_THE TASK_
Look through the material below and copy exactly the lines from the line with "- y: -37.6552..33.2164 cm" to the line with "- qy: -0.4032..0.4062", those two lines included.

_INPUT FOR THIS TASK_
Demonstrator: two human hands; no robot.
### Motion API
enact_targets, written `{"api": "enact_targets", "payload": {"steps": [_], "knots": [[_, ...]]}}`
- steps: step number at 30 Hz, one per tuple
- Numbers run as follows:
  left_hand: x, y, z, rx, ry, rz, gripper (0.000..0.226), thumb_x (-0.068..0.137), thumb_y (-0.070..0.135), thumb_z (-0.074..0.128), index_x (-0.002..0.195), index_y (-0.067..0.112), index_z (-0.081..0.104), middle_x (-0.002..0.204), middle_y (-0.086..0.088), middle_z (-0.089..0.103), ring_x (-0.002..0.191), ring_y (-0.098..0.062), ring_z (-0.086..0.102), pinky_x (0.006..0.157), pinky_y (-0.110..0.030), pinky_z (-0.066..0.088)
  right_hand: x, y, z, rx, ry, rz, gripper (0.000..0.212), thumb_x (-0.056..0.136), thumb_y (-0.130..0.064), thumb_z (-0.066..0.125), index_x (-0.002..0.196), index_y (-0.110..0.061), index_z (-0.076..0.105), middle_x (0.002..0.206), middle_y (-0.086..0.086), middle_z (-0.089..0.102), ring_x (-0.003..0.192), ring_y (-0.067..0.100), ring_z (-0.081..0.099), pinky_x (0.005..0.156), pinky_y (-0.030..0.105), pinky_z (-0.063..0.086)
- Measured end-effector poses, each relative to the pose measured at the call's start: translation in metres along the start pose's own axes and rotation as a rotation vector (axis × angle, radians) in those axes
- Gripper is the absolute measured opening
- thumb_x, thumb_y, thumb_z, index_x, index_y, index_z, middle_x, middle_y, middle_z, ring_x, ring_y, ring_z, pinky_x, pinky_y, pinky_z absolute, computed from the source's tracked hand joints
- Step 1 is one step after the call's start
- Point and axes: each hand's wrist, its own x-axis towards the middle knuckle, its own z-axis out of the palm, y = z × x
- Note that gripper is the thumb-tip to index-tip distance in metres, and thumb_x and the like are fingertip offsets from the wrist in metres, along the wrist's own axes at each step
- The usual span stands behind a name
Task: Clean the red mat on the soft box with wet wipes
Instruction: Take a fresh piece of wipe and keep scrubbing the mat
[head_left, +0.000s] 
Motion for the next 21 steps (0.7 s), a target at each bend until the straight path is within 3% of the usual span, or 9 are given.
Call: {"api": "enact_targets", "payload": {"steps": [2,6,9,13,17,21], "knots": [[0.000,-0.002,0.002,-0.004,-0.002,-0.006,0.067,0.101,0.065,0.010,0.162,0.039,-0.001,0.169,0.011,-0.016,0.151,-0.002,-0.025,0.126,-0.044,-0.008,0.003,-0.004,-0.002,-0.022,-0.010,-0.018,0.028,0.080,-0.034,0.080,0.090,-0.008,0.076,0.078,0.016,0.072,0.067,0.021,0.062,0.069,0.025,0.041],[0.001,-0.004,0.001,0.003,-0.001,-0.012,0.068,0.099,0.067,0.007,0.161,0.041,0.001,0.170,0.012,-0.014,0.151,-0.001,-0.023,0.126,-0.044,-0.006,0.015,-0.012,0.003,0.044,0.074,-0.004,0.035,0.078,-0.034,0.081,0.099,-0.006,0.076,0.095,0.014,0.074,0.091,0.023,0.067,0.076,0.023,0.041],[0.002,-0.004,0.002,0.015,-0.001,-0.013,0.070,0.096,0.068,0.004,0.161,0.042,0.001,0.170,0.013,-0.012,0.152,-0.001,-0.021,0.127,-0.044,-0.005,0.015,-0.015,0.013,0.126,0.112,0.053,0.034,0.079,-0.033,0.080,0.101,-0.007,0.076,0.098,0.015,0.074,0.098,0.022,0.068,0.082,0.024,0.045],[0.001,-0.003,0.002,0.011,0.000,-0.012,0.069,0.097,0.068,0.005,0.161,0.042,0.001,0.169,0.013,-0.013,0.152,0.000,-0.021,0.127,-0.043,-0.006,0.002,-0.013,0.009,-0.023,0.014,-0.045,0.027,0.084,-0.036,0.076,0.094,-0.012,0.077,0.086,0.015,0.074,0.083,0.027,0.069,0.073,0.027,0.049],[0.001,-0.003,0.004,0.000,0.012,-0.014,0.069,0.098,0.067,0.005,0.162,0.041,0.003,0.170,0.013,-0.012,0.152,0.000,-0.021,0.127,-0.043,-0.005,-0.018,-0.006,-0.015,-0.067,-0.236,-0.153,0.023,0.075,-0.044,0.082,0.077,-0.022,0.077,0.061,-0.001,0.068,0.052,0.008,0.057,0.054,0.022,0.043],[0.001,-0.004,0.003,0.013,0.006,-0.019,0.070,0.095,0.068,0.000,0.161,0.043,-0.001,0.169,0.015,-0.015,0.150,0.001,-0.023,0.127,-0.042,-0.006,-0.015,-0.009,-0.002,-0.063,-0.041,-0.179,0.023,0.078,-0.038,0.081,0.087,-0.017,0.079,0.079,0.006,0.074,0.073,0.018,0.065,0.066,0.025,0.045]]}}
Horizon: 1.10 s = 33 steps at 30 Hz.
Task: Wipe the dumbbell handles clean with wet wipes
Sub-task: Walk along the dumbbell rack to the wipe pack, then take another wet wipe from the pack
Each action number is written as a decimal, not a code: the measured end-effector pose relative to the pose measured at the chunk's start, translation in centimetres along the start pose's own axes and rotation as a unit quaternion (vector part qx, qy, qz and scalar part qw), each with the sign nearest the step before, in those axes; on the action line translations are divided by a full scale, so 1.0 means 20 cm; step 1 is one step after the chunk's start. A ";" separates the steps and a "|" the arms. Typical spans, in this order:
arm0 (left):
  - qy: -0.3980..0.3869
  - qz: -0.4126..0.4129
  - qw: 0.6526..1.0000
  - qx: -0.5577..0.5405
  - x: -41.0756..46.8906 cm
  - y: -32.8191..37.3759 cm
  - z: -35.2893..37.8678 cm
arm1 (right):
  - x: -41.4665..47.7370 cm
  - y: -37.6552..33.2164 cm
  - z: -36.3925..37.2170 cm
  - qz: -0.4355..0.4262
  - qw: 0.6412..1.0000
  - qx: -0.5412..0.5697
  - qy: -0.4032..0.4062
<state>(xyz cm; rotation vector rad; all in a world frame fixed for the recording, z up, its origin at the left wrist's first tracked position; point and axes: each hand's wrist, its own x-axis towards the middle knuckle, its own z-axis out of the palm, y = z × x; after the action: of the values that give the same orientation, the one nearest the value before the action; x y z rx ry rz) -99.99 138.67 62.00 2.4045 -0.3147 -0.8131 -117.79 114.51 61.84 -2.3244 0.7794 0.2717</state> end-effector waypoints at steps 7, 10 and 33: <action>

_YOUR SOLUTION_
  - y: -37.6552..33.2164 cm
  - z: -36.3925..37.2170 cm
  - qz: -0.4355..0.4262
  - qw: 0.6412..1.0000
  - qx: -0.5412..0.5697
  - qy: -0.4032..0.4062

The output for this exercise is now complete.